Publicly Ed Rendell always exuded hope. Privately he anguished over his ability to effect the massive change needed to resurrect the city. He always wondered whether all anyone could do was supply hope in the way casinos pumped in oxygen to keep weary gamblers awake and stimulated during the wee hours of the morning.
In anticipation of the official opening of the Pennsylvania Convention Center the following month, the city was planning an eleven-day extravaganza called Welcome America! Leading up to Independence Day, it would be replete with laser shows, fireworks displays, giant hoagies, and visits by both President Clinton and Vice President Gore. “I feel like the Roman emperor,” Rendell said during a planning session. “I can’t give decent city services. I want to close [city] health centers, and I want to cut back on [city] library hours, and here I am giving bread and circuses to the people.”
II
The mayor arrived at the airport tarmac to await the president, and he was well aware of the machinations that had taken place in preparation for the visit, the constant changes in locations and itinerary like something out of Mission: Impossible. “What a fiasco!” he whispered, but he was in a buoyant mood. Only an hour earlier, shining his shoes at his desk, he had seemed quite nervous, not about what he was going to say to the president—he seemed quite secure about that—but about what he was going to say at a wedding he had agreed to officiate at right before meeting the president. Fortunately the bride had cried in joy, and the mayor of course had started getting weepy too, just like a damn bridesmaid, and the whole thing had been beautiful, and as he stood on the hot asphalt waiting for a personal séance with the most powerful leader in the world, he seemed positively aglow.

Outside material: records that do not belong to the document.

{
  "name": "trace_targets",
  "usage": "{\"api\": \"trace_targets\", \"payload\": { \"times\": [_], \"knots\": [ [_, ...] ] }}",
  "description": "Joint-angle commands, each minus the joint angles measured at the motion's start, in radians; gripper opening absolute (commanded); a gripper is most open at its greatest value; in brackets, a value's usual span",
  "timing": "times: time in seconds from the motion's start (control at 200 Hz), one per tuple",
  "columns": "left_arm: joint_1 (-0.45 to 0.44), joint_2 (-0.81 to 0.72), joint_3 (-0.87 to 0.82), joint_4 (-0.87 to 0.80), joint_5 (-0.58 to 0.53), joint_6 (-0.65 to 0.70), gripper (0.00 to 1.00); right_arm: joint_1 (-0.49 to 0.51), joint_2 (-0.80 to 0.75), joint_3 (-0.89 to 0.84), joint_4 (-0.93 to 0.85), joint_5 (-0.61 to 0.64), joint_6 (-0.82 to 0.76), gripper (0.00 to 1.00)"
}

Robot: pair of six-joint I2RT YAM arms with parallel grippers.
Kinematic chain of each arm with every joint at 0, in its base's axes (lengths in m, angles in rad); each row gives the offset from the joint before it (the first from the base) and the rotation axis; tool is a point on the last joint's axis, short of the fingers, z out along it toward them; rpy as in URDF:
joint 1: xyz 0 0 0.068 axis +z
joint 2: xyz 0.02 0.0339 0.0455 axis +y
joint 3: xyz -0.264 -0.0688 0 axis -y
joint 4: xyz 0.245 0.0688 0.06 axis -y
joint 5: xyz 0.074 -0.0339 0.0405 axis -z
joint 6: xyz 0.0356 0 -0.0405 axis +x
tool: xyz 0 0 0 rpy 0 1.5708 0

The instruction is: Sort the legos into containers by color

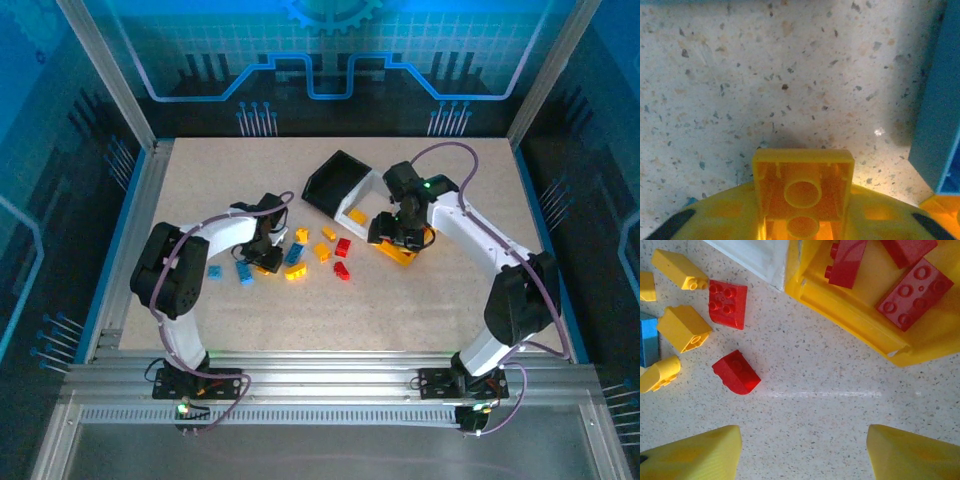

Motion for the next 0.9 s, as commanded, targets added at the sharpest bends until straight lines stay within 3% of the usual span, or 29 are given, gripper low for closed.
{"api": "trace_targets", "payload": {
  "times": [0.0, 0.24, 0.385, 0.46, 0.57, 0.755, 0.895],
  "knots": [
    [0.018, 0.002, -0.003, 0.008, 0.06, -0.045, 0.28, 0.023, -0.031, -0.022, -0.022, 0.027, 0.032, 0.68],
    [0.062, -0.135, 0.075, -0.074, 0.166, -0.199, 0.3, 0.022, -0.085, -0.076, -0.012, 0.018, 0.052, 0.69],
    [0.083, -0.171, 0.177, -0.046, 0.376, -0.376, 0.32, -0.005, -0.138, -0.11, -0.02, 0.013, 0.05, 0.69],
    [0.082, -0.151, 0.203, 0.073, 0.518, -0.535, 0.32, -0.025, -0.174, -0.137, -0.019, 0.008, 0.051, 0.69],
    [0.06, -0.087, 0.18, 0.37, 0.671, -0.87, 0.31, -0.059, -0.227, -0.181, -0.01, -0.015, 0.058, 0.69],
    [-0.031, 0.099, 0.239, 0.746, 0.694, -1.301, 0.32, -0.083, -0.294, -0.275, 0.041, -0.058, 0.092, 0.69],
    [-0.097, 0.23, 0.366, 0.848, 0.672, -1.457, 0.33, -0.09, -0.318, -0.337, 0.072, -0.067, 0.103, 0.7]
  ]
}}
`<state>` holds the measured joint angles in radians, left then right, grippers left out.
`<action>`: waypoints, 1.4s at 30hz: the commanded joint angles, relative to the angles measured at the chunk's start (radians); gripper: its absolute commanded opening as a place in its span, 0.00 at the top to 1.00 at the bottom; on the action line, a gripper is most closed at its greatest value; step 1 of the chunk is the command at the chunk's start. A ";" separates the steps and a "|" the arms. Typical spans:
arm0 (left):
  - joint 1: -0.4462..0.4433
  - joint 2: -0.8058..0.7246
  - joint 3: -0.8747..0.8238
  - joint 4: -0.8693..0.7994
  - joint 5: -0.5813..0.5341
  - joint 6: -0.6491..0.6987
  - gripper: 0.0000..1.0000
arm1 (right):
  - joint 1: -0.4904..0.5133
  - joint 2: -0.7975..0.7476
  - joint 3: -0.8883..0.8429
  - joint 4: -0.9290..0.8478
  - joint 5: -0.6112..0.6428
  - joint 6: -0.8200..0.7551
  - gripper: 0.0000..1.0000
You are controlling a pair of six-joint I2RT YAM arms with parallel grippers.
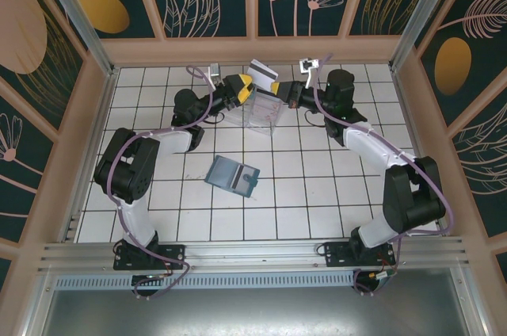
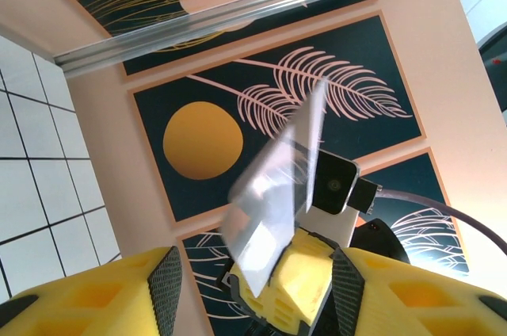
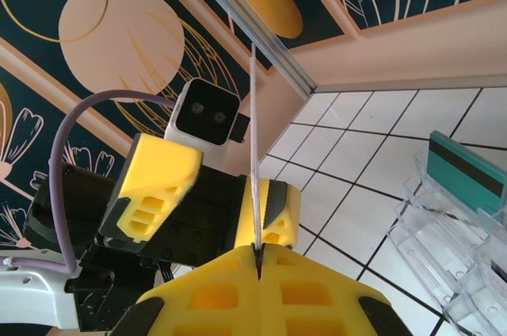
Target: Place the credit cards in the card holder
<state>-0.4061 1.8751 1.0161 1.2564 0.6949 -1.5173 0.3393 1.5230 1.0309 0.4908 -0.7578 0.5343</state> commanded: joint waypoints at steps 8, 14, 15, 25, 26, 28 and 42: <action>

Some of his aides had thought he should push the issue of the navy yard, pressing the president on what the federal government could do to ease its transition from a massive defense installation to an industrial and economic center, particularly since word was out that Mercedes was shopping around for a site for its first U.S. plant. But rather than fog the president’s head with a myriad of issues, Rendell thought it was better to focus on one issue, the base closures recommended by the Pentagon, which would cost the city nearly ten thousand jobs.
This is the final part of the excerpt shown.